Andrei Alexandrescu wrote:
> I'm almost done rewriting the regular expression engine, and some pretty 
> interesting things have transpired.
> 
> First, I separated the engine into two parts, one that is the actual 
> regular expression engine, and the other that is the state of the match 
> with some particular input. The previous code combined the two into a 
> huge class. The engine (written by Walter) translates the regex string 
> into a bytecode-compiled form. Given that there is a deterministic 
> correspondence between the regex string and the bytecode, the Regex 
> engine object is in fact invariant and cached by the implementation. 
> Caching makes for significant time savings even if e.g. the user 
> repeatedly creates a regular expression engine in a loop.
> 
> In contrast, the match state depends on the input string. I defined it 
> to implement the range interface, so you can either inspect it directly 
> or iterate it for all matches (if the "g" option was passed to the engine).
> 
> The new codebase works with char, wchar, and dchar and any random-access 
> range as input (forward ranges to come, and at some point in the future 
> input ranges as well). In spite of the added flexibility, the code size 
> has shrunk from 3396 lines to 2912 lines. I plan to add support for 
> binary data (e.g. ubyte - handling binary file formats can benefit a LOT 
> from regexes) and also, probably unprecedented, support for arbitrary 
> types such as integers, floating point numbers, structs, what have you. 
> any type that supports comparison and ranges is a good candidate for 
> regular expression matching. I'm not sure how regular expression 
> matching can be harnessed e.g. over arrays of int, but I suspect some 
> pretty cool applications are just around the corner. We can introduce 
> that generalization without adding complexity and there is nothing in 
> principle opposed to it.
> 
> The interface is very simple, mainly consisting of the functions 
> regex(), match(), and sub(), e.g.
> 
> foreach (e; match("abracazoo", regex("a[b-e]", "g")))
>     writeln(e.pre, e.hit, e.post);
> auto s = sub("abracazoo", regex("a([b-e])", "g"), "A$1");
> 
> Two other syntactic options are available:
> 
> "abracazoo".match(regex("a[b-e]", "g")))
> "abracazoo".match("a[b-e]", "g")
> 
> I could have made match a member of regex:
> 
> regex("a[b-e]", "g")).match("abracazoo")
> 
> but most regex code I've seen mentions the string first and the regex 
> second. So I dropped that idea.
> 
> Now, match() is likely to be called very often so I'm considering:
> 
> foreach (e; "abracazoo" ~ regex("a[b-e]", "g"))
>     writeln(e);
> 
> In general I'm weary of unwitting operator overloading, but I think this 
> case is more justified than others. Thoughts?
> 
> 
> Andrei

I agree with the comments against ~.
I believe this Perl6 document is a must-read:

http://dev.perl.org/perl6/doc/design/apo/A05.html

There are some excellent observations there, especially near the 
beginning. By separating the engine from the state of the match, you 
open the possibilty of subsequently providing cleaner regex syntax.
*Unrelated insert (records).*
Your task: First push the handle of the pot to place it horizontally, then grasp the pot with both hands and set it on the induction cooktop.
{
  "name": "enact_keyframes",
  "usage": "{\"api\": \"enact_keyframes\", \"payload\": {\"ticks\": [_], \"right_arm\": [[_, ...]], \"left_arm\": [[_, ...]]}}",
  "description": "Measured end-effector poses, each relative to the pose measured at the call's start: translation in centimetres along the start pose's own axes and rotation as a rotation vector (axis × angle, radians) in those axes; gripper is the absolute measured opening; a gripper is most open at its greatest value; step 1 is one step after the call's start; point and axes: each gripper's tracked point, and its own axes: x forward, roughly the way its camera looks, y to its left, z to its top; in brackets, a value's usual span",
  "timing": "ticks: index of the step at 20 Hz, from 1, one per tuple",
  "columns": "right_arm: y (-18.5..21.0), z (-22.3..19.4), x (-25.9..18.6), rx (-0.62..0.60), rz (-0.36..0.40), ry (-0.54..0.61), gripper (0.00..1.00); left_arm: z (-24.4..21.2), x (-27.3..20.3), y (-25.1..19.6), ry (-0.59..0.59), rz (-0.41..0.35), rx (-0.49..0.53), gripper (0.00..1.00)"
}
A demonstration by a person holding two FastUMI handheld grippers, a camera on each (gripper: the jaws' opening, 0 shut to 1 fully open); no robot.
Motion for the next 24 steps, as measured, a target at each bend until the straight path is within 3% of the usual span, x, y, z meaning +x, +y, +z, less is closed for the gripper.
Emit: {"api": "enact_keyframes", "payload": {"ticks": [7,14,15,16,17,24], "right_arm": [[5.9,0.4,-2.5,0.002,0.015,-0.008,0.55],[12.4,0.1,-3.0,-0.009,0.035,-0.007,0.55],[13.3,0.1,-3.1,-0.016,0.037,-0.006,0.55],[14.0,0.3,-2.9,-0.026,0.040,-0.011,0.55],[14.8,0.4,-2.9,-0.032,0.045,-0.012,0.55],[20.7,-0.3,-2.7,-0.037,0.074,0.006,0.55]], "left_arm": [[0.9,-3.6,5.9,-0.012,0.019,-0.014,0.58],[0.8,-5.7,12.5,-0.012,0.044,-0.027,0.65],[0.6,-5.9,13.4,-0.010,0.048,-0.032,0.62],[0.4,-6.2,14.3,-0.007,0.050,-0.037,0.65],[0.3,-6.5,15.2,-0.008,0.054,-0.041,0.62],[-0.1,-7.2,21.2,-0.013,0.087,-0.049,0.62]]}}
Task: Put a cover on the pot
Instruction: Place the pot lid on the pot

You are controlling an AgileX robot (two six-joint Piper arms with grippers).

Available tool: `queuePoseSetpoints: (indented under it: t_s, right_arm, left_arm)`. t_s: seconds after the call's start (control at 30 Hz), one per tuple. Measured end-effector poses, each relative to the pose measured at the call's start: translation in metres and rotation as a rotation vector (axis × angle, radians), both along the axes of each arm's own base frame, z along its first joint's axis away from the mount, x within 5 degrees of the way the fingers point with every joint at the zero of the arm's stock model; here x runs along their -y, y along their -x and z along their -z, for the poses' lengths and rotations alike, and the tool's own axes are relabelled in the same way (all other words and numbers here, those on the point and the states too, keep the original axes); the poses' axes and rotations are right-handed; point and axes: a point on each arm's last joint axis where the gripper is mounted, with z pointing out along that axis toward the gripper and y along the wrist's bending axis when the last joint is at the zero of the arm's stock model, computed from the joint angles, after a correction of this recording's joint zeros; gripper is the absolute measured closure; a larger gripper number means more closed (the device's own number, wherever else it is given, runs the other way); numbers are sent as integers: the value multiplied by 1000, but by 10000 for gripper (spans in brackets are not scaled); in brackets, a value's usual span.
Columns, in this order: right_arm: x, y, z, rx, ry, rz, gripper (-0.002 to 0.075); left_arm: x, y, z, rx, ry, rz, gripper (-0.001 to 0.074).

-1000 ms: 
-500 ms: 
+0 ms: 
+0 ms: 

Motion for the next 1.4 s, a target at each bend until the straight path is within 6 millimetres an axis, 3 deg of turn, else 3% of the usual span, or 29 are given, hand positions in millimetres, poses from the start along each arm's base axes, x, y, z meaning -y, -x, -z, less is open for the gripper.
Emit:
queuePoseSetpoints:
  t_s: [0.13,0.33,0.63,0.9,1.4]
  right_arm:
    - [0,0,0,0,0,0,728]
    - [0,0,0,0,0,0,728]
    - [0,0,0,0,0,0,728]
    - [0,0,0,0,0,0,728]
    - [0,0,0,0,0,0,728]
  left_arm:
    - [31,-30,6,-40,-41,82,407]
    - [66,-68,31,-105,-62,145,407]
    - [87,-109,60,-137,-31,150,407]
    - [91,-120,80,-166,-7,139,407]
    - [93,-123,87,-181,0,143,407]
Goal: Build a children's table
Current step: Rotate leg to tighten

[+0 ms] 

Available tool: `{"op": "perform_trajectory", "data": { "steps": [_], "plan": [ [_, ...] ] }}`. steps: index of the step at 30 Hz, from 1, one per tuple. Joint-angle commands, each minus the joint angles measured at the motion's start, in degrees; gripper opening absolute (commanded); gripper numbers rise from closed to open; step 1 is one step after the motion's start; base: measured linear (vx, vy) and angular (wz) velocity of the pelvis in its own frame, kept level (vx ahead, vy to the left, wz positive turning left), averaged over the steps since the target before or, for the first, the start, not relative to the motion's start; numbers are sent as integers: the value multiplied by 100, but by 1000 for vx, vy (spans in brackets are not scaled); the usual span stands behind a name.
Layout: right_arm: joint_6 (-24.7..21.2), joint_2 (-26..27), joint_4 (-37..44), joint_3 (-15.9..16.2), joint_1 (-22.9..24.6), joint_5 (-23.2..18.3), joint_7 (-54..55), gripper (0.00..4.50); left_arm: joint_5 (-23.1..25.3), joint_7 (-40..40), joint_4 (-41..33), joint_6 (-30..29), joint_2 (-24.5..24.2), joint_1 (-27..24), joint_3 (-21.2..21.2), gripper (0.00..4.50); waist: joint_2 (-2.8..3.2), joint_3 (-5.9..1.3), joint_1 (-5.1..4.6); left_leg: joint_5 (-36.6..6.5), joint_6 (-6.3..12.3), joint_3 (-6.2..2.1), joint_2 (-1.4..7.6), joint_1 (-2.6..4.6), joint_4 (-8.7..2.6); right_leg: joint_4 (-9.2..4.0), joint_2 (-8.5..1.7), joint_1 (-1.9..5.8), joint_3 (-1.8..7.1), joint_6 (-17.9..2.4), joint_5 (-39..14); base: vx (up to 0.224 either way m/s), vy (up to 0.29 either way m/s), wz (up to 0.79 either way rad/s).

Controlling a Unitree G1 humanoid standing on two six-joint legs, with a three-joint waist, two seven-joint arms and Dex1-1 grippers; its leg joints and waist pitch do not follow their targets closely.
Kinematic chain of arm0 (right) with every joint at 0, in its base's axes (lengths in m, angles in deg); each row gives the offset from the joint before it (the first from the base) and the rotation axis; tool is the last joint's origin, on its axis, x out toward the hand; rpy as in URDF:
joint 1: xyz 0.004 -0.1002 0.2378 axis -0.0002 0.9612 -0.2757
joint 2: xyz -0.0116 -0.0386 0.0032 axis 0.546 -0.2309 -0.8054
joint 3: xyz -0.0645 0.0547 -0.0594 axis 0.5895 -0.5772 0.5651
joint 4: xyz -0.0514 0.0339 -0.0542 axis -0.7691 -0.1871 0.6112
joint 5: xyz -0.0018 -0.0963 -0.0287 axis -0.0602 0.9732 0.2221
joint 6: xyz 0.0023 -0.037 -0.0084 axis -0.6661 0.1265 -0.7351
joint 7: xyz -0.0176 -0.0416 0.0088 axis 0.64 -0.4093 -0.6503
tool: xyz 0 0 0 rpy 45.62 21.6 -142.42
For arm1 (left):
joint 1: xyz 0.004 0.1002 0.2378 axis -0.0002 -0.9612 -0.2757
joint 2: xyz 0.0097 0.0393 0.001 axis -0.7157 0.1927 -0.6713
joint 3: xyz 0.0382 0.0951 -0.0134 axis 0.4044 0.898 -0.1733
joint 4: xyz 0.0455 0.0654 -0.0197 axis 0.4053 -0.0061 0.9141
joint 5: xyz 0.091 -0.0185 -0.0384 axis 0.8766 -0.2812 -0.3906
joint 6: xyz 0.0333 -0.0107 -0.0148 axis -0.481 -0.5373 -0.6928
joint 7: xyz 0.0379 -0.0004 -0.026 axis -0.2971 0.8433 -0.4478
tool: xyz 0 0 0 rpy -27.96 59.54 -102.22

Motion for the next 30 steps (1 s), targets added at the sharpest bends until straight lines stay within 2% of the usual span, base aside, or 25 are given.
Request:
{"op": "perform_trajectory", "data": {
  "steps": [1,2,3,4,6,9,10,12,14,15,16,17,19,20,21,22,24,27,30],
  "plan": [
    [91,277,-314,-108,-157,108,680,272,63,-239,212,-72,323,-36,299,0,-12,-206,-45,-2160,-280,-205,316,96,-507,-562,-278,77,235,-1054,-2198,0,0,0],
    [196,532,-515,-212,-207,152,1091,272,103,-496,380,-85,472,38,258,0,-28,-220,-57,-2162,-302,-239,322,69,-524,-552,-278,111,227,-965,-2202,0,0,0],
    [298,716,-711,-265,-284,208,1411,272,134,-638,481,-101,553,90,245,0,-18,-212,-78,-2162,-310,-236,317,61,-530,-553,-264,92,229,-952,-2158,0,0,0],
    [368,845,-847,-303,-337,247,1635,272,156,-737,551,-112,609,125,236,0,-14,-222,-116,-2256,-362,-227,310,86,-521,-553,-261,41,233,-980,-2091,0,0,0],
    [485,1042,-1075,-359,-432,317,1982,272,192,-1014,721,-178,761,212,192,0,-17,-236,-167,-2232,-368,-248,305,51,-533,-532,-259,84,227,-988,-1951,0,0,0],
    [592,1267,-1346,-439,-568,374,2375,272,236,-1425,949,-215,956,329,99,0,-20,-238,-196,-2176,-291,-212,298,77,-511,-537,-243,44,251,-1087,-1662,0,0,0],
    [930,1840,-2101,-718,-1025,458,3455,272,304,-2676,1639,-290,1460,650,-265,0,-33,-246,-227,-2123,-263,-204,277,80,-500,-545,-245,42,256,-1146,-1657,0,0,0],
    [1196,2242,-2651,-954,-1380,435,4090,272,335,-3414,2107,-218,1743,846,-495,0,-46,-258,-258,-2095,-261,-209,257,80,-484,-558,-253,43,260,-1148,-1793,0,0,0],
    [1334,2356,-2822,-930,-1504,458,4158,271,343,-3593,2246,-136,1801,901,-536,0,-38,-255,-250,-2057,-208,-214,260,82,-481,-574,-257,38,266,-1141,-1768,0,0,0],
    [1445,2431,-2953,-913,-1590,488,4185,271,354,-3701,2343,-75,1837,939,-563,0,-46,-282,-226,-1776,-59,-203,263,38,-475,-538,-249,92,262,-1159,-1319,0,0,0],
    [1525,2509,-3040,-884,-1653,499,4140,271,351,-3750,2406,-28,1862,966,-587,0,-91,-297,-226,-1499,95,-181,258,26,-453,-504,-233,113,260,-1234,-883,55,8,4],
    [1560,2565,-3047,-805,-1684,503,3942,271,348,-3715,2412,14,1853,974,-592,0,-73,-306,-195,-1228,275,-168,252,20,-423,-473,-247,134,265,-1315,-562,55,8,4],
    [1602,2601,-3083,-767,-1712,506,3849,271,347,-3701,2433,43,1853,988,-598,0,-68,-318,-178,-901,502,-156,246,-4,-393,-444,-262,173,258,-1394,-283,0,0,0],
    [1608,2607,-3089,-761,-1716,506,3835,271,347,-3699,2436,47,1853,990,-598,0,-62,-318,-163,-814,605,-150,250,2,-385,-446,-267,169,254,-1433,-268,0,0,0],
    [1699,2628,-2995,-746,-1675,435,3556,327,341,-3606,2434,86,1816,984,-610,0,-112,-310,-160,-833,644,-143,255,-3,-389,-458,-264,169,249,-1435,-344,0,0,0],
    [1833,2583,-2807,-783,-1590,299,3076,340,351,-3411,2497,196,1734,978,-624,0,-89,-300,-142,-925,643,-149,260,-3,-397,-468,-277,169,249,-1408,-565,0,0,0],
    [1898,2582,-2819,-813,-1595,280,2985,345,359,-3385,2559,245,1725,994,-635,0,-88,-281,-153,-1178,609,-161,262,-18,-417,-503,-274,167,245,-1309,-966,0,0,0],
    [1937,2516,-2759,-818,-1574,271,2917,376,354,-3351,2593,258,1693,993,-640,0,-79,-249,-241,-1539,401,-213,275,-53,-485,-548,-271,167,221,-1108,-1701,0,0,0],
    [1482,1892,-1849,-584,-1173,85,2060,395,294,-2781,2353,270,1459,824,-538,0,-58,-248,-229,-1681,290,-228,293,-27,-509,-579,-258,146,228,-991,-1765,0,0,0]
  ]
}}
I do wonder though, how you'd deal with a regex which includes a match 
to a literal string provided as a variable. Would this be passed to the 
engine, or to the match state?
If the engine is using backtracking, there's no difference in the 
generated bytecode; but if it's creating an automata, the compiled 
engine depends on the contents of the string variable.